(Exercise brief) Reproduce the first line of the material below and each line after it, exactly, through the line containing "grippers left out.", and give nothing more.

(Provided records)
----------------

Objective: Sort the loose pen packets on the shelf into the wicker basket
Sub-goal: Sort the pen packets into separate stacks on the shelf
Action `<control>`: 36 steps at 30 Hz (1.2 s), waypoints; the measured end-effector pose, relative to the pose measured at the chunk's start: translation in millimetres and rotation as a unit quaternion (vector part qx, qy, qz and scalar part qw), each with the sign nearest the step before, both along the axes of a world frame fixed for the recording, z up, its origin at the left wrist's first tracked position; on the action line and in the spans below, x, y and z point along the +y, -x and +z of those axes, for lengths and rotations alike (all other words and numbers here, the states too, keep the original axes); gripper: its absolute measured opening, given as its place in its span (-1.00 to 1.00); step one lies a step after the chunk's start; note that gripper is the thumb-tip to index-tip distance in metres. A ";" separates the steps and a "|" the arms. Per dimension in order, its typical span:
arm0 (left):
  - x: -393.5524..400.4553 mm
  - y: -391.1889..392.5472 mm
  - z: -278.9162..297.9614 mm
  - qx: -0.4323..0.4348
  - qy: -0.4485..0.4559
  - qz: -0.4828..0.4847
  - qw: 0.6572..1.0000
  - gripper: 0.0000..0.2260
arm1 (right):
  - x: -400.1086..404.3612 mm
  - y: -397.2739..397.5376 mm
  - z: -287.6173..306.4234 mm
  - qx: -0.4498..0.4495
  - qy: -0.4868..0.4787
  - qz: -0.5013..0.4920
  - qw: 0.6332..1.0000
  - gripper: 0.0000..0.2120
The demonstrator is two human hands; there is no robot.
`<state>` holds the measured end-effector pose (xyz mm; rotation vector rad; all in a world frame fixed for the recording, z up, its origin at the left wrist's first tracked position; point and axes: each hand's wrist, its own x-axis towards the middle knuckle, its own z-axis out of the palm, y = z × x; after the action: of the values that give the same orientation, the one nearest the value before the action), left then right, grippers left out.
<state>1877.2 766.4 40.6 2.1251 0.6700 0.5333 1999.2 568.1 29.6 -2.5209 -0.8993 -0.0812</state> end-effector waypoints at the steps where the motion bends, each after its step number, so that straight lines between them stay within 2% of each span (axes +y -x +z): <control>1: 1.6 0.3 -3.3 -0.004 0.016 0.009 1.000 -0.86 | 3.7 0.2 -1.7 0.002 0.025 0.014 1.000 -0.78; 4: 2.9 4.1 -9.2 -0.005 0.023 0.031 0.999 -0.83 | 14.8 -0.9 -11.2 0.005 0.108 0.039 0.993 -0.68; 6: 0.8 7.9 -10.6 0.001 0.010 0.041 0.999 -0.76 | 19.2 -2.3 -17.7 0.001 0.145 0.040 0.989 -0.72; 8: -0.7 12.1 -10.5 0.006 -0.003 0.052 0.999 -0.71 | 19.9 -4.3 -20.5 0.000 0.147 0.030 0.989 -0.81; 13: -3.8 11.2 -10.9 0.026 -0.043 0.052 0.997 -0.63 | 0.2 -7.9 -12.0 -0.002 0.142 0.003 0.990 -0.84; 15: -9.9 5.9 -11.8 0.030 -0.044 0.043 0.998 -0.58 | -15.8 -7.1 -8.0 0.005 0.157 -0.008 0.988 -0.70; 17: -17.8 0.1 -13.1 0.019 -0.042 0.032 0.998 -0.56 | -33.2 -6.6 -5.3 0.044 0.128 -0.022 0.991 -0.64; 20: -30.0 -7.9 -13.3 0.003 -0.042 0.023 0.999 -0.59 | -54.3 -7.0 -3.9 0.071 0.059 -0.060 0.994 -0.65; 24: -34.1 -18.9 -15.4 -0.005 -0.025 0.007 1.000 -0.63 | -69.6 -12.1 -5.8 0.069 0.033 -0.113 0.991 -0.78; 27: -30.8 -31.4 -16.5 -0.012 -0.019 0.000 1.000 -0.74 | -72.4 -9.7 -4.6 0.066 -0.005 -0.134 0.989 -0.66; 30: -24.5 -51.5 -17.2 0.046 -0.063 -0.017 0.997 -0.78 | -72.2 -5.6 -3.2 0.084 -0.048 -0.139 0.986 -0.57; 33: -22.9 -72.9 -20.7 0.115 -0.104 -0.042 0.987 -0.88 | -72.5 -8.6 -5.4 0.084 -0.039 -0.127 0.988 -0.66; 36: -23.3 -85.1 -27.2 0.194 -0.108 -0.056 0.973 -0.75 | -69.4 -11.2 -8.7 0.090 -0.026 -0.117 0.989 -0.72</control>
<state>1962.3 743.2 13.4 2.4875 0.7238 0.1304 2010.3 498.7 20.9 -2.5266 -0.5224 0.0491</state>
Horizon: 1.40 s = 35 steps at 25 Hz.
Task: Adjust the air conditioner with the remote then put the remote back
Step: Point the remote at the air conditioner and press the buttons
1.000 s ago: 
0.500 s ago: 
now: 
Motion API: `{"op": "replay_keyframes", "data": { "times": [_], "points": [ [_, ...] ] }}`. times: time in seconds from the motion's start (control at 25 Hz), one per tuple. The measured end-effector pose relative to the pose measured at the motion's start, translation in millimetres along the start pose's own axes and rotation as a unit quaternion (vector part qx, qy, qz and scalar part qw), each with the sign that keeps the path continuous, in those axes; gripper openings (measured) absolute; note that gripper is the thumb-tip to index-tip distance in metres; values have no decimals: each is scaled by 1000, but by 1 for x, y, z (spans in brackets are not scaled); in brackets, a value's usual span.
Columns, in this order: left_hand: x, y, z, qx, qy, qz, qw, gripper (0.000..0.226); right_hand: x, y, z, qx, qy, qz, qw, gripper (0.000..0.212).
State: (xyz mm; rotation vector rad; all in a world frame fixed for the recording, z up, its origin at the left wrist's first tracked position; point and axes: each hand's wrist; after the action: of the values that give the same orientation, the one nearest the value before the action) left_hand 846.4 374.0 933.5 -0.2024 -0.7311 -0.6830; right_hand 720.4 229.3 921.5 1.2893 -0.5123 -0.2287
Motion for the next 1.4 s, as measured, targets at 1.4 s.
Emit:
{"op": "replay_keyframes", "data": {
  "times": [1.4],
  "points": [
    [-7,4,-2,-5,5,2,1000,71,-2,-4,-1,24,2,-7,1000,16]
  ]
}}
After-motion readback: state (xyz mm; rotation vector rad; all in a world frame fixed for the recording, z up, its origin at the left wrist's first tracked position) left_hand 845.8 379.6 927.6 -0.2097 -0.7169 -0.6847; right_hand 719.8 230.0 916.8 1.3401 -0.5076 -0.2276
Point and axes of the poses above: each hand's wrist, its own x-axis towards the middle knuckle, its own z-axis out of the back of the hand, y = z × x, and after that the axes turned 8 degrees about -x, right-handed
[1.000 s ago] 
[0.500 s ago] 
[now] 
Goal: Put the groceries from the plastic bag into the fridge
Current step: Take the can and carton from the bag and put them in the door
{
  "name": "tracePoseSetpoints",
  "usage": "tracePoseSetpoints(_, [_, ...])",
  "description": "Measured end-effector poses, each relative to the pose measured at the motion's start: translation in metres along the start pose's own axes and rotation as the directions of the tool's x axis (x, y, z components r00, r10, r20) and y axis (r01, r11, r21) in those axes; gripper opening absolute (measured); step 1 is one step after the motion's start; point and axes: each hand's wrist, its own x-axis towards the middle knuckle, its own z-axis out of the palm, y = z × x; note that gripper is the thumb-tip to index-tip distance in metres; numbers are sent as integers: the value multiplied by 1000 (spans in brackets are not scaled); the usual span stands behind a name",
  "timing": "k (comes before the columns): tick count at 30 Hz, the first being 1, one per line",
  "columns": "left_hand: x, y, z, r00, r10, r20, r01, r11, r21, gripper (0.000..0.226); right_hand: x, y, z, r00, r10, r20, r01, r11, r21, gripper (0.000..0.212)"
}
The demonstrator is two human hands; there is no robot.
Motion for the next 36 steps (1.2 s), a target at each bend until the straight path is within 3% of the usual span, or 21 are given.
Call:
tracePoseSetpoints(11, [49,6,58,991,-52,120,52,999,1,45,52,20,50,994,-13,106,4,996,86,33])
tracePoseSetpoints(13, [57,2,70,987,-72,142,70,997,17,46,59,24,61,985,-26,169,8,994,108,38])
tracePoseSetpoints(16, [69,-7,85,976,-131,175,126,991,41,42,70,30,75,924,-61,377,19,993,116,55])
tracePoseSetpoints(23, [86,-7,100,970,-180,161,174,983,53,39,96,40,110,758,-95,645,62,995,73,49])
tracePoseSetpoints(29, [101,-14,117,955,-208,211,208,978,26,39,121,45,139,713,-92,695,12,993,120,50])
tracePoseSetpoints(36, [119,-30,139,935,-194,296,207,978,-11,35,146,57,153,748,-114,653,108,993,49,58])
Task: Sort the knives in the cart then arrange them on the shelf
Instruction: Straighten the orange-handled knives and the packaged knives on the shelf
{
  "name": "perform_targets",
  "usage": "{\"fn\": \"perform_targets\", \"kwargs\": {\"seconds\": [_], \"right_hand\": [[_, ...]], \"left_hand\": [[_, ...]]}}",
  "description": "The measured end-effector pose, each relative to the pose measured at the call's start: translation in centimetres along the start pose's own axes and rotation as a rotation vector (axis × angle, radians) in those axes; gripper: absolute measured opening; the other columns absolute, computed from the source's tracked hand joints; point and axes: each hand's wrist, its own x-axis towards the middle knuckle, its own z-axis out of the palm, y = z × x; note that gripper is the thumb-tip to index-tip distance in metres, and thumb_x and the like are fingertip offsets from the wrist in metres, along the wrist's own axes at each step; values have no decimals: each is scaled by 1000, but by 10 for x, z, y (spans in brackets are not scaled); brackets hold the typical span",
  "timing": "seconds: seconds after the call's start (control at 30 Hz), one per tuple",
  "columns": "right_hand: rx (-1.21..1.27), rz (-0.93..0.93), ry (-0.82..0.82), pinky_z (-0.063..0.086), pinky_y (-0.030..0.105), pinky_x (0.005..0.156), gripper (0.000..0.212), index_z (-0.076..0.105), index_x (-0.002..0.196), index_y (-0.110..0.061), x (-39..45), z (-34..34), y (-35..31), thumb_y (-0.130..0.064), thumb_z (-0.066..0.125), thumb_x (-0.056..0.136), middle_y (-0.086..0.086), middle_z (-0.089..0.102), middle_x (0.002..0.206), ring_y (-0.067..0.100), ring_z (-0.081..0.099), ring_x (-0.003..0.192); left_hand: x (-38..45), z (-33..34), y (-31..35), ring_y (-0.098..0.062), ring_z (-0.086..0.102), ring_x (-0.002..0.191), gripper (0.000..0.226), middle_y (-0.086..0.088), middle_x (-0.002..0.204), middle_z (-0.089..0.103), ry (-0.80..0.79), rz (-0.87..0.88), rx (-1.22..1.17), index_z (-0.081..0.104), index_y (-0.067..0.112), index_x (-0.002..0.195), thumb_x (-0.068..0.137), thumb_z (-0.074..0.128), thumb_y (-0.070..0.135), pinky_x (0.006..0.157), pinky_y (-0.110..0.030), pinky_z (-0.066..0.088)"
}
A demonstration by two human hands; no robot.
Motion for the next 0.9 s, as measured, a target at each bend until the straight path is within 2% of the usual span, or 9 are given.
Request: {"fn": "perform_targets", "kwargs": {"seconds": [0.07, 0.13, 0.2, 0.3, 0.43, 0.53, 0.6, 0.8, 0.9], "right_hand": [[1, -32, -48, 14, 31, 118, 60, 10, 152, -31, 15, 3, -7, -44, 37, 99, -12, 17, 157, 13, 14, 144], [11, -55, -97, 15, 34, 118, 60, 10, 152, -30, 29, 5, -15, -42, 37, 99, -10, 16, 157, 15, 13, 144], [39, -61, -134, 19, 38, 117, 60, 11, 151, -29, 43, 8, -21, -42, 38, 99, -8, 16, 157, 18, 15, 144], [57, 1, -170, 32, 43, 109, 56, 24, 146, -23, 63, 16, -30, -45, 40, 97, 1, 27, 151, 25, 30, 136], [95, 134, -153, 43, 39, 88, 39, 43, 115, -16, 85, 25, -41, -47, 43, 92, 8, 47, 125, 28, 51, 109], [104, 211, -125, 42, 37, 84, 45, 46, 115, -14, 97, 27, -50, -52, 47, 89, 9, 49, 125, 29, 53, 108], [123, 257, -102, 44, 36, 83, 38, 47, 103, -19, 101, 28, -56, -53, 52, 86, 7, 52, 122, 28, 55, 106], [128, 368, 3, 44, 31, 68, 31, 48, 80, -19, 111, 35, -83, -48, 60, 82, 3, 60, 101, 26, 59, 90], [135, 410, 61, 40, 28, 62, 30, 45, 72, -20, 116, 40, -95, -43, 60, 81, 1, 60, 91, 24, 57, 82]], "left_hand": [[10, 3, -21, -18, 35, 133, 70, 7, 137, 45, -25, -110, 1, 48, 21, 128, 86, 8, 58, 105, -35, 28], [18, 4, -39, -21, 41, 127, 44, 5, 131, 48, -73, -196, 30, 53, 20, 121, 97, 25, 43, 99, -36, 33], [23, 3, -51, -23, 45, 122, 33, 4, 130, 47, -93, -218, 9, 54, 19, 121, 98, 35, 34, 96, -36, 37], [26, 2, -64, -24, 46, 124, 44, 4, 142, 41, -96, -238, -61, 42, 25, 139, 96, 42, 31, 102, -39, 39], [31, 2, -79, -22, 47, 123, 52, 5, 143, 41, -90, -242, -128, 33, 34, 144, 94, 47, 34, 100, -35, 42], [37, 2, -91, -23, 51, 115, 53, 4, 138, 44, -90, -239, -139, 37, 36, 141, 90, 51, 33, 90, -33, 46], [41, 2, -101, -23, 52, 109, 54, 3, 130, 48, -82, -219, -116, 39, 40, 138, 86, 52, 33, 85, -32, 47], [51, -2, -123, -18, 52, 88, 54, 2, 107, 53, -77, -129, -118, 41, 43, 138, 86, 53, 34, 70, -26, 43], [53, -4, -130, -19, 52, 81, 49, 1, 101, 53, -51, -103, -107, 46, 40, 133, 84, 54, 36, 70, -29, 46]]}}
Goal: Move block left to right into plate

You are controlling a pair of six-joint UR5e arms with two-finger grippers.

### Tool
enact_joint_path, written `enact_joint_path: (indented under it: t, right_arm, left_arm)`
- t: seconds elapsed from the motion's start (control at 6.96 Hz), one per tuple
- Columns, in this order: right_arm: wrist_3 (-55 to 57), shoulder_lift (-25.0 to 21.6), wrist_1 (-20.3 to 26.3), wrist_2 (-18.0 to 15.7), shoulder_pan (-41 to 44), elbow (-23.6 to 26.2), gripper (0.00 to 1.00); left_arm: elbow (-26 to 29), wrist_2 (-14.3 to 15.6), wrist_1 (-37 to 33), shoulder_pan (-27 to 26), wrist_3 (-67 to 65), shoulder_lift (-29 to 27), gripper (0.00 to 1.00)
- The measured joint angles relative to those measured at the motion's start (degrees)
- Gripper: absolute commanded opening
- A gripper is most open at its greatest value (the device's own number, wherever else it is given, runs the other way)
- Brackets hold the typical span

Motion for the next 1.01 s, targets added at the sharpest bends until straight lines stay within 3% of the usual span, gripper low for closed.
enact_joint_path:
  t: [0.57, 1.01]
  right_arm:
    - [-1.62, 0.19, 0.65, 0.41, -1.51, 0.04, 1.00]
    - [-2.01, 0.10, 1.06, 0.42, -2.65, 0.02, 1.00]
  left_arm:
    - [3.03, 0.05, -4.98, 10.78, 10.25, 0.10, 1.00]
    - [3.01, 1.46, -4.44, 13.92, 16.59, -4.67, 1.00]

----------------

(Solution to this exercise)
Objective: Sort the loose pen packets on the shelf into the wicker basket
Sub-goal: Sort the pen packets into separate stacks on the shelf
Action `<control>`: 36 steps at 30 Hz (1.2 s), waypoints; the measured end-effector pose, relative to the pose measured at the chunk's start: translation in millimetres and rotation as a unit quaternion (vector part qx, qy, qz and scalar part qw), each with the sign nearest the step before, both along the axes of a world frame fixed for the recording, z up, its origin at the left wrist's first tracked position; on the action line and in the spans below, x, y and z point along the +y, -x and +z of those axes, for lengths and rotations alike (all other words and numbers here, the states too, keep the original axes); gripper: its absolute measured opening, given as its place in its span (-1.00 to 1.00); step one lies a step after the chunk's start; note that gripper is the thumb-tip to index-tip distance in metres. A ";" separates the steps and a "|" the arms. Per dimension in order, its typical span:
arm0 (left):
  - x: -393.5524..400.4553 mm
  - y: -391.1889..392.5472 mm
  - z: -278.9162..297.9614 mm
  - qx: -0.4323..0.4348
  - qy: -0.4485..0.4559
  - qz: -0.4828..0.4847
  - qw: 0.6572..1.0000
  - gripper: 0.0000..0.2260
arm1 (right):
  - x: -400.1086..404.3612 mm
  - y: -397.2739..397.5376 mm
  - z: -287.6173..306.4234 mm
  - qx: -0.4498..0.4495
  - qy: -0.4868..0.4787
  - qz: -0.5013..0.4920
  - qw: 0.6332..1.0000
  - gripper: 0.0000..0.2120
The demonstrator is two human hands; there is no robot.
`<state>` holds the measured end-effector pose (xyz mm; rotation vector rad; all in a world frame fixed for the recording, z up, its origin at the left wrist's first tracked position; point and axes: each hand's wrist, its own x-axis towards the middle knuckle, its own z-axis out of the palm, y = z × x; after the action: of the values that give the same orientation, the one nearest the value before the action), left then right, grippers left out.

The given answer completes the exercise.